Singapore Management University had close to a record number of applicants for its masters in applied finance programme this year, helped in part by students from Pakistan and Bangladesh choosing SMU over schools in the UK, according to Chan Soon Huat, the programme’s director.

“For the south Asian market, we are pretty attractive,” he says, noting that the financial hub has benefited from growth in India and China, and was a good alternative for prospective students in South Asia when the US and UK went into lockdown.

“Asia is the fastest growing region in the world and Singapore’s proximity to such economic growth markets as India and China is one of our big selling points,” Huat observes. “Singapore is so tiny and multiracial [that] there are a lot of networking opportunities if you come to SMU.”

Students walking along the concrete pavement in front of the Singapore Management University
Students walking along the concrete pavement in front of the Singapore Management University

Those schools in cities not traditionally strong in financial services are finding ways to attract students to their masters in finance courses by specialising in teaching new skills for the digital age of banking.

Miami Herbert Business School is trying to position itself as a leading centre in cryptocurrency education.

“We have increased the size of our business technology faculty and our entrepreneurship faculty are also up to speed on crypto,” says, John Quelch, the school’s dean. “We are seeing a surge in student applicants to Miami Herbert graduate degrees who are interested in crypto and want to establish their network in Miami in order to set up shop here full time.”

Not that this is concerning to highly ranked schools in the traditional financial hubs. The number of applications to Columbia Business School’s masters in financial economics course was up 20 per cent this year.

Course director Harry Mamaysky attributes this to a mix of the solid New York jobs market, the highly multicultural student population — which makes people feel at home wherever they come from — and the school’s investment in new campus facilities.

As a freshly graduated Columbia student, Guo expects to be working in New York for several years.
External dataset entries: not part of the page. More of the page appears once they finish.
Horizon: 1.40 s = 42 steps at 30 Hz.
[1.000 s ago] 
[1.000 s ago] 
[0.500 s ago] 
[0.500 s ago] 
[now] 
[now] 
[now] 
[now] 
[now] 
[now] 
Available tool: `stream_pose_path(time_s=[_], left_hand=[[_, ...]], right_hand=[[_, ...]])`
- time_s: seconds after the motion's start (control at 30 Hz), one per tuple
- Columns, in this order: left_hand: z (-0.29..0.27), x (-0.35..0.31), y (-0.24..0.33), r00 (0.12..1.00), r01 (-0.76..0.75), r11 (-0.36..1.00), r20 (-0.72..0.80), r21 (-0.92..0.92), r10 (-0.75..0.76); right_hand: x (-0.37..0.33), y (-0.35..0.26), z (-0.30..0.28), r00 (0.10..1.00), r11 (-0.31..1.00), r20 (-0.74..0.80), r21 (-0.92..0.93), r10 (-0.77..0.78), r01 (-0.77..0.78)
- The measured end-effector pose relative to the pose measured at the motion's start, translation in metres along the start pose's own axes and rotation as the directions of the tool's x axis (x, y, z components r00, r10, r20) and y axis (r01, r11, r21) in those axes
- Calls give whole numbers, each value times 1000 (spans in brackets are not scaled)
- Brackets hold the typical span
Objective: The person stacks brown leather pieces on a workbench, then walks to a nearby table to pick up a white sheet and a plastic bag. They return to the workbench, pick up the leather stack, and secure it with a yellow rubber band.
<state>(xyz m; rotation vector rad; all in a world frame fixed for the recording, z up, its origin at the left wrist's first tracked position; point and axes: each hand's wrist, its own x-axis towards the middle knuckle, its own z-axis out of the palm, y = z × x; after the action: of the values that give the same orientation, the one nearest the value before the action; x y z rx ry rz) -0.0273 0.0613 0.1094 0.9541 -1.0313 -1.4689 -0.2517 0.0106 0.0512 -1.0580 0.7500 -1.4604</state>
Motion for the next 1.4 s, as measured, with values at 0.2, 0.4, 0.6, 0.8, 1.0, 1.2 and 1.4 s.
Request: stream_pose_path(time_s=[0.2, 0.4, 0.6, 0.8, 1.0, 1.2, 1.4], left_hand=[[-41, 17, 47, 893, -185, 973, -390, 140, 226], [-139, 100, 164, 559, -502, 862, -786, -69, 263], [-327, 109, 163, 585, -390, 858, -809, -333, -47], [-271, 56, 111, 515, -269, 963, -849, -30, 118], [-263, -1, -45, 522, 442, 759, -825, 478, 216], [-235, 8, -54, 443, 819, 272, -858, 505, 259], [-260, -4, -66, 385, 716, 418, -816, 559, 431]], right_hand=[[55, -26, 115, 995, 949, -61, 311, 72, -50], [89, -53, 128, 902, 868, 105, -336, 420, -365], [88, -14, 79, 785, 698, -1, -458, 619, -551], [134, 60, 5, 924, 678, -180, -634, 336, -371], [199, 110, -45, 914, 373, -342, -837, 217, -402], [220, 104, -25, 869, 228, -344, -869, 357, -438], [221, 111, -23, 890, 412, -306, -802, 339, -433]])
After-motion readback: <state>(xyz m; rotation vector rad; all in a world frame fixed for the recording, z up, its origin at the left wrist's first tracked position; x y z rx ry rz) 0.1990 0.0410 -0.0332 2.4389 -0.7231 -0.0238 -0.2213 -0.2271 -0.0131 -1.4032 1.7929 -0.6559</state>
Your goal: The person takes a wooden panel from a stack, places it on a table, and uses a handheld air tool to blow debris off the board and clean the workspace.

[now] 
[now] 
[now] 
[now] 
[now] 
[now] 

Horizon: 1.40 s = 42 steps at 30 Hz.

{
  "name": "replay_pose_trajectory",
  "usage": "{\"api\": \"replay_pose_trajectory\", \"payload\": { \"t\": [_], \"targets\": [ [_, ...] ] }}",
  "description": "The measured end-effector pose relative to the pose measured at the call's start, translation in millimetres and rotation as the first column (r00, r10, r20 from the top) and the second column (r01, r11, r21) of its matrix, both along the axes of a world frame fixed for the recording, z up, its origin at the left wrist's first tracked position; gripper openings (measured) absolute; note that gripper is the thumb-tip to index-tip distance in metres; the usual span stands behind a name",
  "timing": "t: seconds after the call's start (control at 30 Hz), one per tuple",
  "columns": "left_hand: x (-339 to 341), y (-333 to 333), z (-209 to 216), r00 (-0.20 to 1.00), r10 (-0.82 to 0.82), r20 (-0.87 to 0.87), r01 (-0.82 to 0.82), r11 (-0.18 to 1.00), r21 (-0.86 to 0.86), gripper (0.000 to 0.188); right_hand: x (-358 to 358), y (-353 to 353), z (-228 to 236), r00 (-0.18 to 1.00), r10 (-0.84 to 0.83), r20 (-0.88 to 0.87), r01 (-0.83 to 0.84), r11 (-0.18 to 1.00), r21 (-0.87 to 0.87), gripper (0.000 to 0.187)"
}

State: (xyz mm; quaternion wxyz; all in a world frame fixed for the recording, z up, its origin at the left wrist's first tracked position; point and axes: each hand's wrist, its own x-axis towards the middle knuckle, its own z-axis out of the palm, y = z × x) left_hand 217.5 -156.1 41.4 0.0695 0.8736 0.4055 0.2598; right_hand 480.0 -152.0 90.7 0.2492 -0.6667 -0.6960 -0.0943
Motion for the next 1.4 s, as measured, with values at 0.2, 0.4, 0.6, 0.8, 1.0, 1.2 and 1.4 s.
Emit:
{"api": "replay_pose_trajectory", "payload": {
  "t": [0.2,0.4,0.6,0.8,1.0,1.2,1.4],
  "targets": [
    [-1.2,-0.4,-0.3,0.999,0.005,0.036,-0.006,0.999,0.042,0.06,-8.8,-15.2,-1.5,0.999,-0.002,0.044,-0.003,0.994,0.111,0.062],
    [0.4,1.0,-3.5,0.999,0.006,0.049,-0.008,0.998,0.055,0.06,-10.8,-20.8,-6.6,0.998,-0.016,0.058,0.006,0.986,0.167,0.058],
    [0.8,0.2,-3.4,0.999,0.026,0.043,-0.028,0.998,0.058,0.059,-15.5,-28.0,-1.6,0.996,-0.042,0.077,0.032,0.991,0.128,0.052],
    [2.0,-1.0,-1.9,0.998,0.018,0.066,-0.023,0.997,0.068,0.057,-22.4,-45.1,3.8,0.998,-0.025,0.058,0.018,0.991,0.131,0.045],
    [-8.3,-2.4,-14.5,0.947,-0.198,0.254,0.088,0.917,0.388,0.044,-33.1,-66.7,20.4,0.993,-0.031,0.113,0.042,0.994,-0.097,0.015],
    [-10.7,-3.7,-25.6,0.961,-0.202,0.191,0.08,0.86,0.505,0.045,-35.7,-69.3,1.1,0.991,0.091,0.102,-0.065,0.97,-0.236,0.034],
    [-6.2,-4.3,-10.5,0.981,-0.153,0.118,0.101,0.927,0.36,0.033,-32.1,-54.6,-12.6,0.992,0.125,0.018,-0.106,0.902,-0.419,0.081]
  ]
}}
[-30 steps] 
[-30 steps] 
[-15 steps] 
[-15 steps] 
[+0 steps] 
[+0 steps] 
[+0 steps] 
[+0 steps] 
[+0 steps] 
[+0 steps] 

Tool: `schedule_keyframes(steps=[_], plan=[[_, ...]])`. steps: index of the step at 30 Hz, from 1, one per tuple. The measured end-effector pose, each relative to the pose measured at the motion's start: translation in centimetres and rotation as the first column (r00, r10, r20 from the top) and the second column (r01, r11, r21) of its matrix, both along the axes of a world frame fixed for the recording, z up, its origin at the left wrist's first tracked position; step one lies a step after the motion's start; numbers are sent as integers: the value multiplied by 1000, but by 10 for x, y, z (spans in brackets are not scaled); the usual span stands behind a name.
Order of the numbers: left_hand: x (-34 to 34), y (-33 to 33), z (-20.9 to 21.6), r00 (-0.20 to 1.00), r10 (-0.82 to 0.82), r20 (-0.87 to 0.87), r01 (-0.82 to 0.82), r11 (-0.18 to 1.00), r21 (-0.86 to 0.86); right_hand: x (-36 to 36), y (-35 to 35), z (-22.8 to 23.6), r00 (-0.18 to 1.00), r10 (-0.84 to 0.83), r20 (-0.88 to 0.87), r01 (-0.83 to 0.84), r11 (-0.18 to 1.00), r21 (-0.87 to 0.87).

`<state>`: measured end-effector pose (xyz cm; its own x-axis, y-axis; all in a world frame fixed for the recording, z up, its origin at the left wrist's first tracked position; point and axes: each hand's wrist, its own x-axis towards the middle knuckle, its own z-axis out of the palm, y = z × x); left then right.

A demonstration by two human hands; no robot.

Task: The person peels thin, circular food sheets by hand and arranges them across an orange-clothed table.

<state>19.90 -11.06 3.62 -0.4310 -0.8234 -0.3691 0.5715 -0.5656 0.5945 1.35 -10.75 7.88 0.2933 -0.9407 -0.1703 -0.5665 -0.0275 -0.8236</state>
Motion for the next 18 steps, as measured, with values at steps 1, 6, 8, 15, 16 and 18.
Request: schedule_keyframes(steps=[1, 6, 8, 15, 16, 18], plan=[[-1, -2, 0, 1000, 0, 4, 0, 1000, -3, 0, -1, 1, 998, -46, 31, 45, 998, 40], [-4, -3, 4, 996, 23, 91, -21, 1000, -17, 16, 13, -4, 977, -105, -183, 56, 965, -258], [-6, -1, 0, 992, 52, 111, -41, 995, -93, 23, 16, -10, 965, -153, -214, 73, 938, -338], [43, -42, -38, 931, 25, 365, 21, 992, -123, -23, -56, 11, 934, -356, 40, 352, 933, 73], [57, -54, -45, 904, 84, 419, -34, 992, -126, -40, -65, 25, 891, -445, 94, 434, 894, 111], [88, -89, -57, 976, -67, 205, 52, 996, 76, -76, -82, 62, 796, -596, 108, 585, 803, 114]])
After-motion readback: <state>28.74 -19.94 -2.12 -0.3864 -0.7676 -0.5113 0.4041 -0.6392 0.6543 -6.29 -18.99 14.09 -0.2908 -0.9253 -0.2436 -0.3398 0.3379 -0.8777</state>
“This city has so many talented people and what I found was that many of my classmates were pushing themselves constantly to reach the next level,” he says. “This competitiveness rubs off on you and pushes you to achieve new goals.”

Guo believes he could then see his career moving around the world to other financial hubs now that he has completed his financial training. “I just want to make more money in the future, so I will just follow the money.”